DIRECTIONS FOR THIS TASK » May I have, exactly as written, the line containing "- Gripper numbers" and every line after it through the end of the listing below, and nothing else?

====== GIVEN DATA ======

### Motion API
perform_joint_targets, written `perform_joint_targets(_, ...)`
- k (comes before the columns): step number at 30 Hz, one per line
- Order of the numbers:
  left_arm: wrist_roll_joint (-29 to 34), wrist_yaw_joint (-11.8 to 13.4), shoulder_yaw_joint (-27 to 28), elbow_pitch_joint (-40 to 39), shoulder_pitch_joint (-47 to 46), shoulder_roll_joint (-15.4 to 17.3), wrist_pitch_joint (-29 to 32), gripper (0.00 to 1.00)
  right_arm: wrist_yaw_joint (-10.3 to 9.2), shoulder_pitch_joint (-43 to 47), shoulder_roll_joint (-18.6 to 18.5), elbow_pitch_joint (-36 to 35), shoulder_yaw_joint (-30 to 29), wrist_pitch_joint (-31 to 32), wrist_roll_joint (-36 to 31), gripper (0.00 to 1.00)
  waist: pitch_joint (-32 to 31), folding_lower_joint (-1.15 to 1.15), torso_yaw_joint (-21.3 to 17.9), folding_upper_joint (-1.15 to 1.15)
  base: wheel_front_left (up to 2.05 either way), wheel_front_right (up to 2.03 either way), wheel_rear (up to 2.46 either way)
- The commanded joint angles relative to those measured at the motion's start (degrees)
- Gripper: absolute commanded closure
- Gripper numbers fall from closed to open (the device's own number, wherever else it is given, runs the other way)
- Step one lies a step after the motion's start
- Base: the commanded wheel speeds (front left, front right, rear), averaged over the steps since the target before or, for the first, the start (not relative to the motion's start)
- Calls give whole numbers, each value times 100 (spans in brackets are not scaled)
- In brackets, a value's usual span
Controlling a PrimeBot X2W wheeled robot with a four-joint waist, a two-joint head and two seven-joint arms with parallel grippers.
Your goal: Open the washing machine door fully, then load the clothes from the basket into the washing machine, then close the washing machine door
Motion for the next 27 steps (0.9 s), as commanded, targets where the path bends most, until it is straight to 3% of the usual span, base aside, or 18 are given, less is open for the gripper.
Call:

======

RESULT OF THIS EXERCISE »
- Gripper numbers fall from closed to open (the device's own number, wherever else it is given, runs the other way)
- Step one lies a step after the motion's start
- Base: the commanded wheel speeds (front left, front right, rear), averaged over the steps since the target before or, for the first, the start (not relative to the motion's start)
- Calls give whole numbers, each value times 100 (spans in brackets are not scaled)
- In brackets, a value's usual span
Controlling a PrimeBot X2W wheeled robot with a four-joint waist, a two-joint head and two seven-joint arms with parallel grippers.
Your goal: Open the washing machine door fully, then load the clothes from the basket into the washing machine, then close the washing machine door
Motion for the next 27 steps (0.9 s), as commanded, targets where the path bends most, until it is straight to 3% of the usual span, base aside, or 18 are given, less is open for the gripper.
Call:

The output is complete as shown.